What Culdesac is doing – building cities or urban developments that are walkable and are micromobility first – is going to cause a cultural change of what people want and will demand from their city leaders.

I’ve had a really amazing journey with the micromobility thing, from spending a lot of time with people who are policymakers and people who had been working in transport policy for 35, 40 years.

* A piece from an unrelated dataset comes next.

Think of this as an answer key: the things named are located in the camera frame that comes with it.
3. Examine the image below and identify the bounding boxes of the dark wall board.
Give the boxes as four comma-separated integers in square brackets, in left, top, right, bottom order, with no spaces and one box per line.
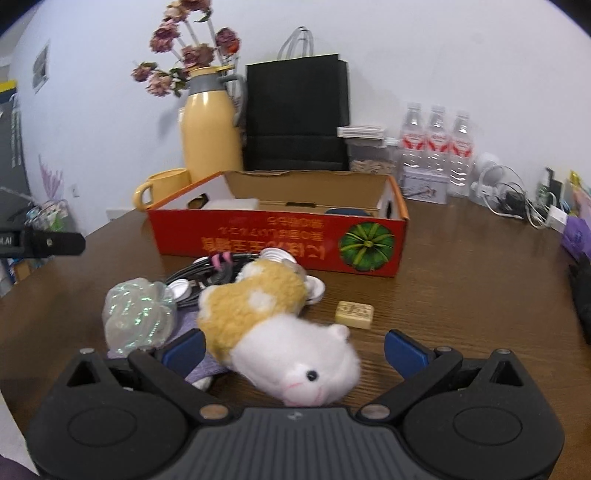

One of the senior guys at one of the top engineering firms in NZ said to me, once we got him hooked on micromobility: “We have had in the transport planning toolkit, cars, public transport and walking and maybe bikes, but nobody really wanted the bike thing. We’ve had that for the last 40 years. All of a sudden you are proposing that these vehicles are actually going to provide us with a very viable point-to-point solution that, if you build the right infrastructure for inner city, will actually unlock the city. It’s a whole new way and a new tool for us in this toolkit, to really move people around at scale.”

If, in 10 years’ time, we’re talking about people building micromobility-first real estate developments or saying “I want to be a micromobility city”, that’s where it gets really exciting.

Autonomous transportation I still think is going to be a thing. I’d love to see autonomy happen. In the meantime, micromobility cities would be really exciting.